Suppose I want to write a minimal capture playback application. I initialized the device with following parameters. Sample Rate: 8000 Sample Format: SND_PCM_FORMAT_S16_LE Channels:1 for both capture and playback and then i started reading writing simultaneously from the device in chunks of 128 frames. How much i have to read and write at a time?. Is there any problems regarding that?

Answer 1

First of all you may check asoundrc file. It contains information on buffer size. So it is better not overcome it or you may get overrun (too much data written, old data is dropped and some part of sound was missed). But size of the buffer can be increased in asoundrc.
Also writing with a too small portions must be avoided. Otherwise you may get underruns (not enough data to play, buffer becomes empty).
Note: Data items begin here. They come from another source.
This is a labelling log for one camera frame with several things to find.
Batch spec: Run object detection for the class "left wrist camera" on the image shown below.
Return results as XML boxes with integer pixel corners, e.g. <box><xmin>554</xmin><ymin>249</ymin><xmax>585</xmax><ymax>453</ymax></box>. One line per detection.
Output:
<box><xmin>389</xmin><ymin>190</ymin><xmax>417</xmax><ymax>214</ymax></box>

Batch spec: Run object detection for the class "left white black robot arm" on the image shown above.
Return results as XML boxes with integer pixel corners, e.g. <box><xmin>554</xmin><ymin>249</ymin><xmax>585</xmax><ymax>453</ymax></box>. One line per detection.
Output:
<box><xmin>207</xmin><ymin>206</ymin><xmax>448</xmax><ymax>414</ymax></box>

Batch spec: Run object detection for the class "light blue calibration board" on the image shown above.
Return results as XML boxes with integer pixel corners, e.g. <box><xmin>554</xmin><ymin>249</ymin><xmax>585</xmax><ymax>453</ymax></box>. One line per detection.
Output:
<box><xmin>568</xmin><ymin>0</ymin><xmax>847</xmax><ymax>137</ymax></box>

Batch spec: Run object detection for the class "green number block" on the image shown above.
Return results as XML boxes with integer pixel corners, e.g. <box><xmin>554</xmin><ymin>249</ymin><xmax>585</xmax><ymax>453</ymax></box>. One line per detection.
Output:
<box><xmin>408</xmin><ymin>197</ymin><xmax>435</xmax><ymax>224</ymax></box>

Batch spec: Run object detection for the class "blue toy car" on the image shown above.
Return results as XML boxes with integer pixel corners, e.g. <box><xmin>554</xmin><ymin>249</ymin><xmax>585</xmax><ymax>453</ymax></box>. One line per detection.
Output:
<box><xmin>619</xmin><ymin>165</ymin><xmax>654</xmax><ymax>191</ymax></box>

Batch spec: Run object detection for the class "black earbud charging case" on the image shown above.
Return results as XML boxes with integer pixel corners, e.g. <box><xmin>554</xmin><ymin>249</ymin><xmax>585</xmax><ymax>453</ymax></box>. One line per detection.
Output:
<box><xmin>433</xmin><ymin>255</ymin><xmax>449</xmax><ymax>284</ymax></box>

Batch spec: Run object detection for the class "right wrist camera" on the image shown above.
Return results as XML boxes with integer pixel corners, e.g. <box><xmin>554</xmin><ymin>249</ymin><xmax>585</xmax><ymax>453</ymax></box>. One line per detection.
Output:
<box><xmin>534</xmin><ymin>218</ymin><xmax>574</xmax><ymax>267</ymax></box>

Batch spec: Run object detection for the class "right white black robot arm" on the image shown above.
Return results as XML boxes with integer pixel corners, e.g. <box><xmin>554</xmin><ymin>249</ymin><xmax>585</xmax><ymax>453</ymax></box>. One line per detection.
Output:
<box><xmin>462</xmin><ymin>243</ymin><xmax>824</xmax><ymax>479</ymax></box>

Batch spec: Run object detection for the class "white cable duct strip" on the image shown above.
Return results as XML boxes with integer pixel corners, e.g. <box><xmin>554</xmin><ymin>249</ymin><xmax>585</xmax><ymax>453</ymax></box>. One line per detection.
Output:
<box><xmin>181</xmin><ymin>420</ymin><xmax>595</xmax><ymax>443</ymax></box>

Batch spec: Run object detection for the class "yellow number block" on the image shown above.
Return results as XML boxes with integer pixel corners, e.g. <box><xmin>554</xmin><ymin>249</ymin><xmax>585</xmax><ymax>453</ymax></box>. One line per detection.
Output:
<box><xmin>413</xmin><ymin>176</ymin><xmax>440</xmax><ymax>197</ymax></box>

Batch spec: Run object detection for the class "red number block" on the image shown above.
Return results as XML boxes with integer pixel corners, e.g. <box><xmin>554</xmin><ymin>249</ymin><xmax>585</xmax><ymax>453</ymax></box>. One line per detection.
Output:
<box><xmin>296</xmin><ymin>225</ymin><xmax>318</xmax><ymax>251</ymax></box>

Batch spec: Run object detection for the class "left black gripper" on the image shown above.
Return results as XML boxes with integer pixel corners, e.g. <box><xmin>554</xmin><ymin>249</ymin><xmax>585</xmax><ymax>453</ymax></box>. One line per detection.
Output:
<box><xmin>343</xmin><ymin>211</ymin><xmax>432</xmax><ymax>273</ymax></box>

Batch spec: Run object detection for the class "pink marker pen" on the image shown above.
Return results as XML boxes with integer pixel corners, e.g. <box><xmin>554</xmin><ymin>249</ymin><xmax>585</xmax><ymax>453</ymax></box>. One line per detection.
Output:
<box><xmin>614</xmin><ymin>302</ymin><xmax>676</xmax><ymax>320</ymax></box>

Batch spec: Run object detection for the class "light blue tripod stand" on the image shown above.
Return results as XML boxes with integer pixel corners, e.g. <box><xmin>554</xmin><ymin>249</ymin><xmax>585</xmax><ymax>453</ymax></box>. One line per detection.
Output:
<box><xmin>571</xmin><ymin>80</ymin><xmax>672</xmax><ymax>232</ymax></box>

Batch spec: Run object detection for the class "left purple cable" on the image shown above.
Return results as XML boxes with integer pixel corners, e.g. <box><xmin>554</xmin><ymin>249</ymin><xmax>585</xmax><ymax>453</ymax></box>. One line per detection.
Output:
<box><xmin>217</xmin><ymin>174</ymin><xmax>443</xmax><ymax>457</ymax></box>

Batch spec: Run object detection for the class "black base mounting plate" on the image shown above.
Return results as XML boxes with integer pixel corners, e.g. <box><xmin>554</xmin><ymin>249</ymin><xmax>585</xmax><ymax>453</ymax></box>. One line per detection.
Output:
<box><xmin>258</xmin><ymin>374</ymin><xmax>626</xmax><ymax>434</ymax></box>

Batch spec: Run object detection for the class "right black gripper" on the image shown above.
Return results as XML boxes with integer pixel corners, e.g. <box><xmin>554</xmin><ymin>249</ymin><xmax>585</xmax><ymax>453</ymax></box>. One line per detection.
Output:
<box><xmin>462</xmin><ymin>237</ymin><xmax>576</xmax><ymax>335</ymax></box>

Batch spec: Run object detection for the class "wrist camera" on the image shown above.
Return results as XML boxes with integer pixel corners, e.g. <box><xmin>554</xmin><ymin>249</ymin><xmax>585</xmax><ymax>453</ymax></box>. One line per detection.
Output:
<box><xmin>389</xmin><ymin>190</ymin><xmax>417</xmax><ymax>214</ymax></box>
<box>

For instance, writing with a portions of one sample may give a lot of underruns.
Thus the best approach is to choose write size depending on system performance, load, buffer size and with a reference to sound source. In your case: 8k, 16 bit sample -->> 8k*2B/sec --> 16kB/sec. So if you write with a portions of 16k then your application needs to wake up and put new data to alsa every second. It must be ok for most of the cases.
In contrast, writing of each sample (16b) separately gives the following result: application needs to write to alsa every 125 us (1/8k sec). For instance, HZ in linux (how often it can switch between threads) if often 100-1000. Thus, it is not possible to write each sample separately with no harm to the sound.

Answer 2

Each PCM device has a ring buffer. Its size is configured together with the other hardware parameters.

For playback devices, the applications writes data into the buffer, and the device reads out of it. If the applications wants to write but the buffer is full, it waits. If the device wants to read but the buffer is empty, you get an underrun.

For capture devices, the device writes data into the buffer, and the application reads out of it. If the application wants to read but the buffer is empty, it waits. If the device wants to write but the buffer is full, you get an overrun.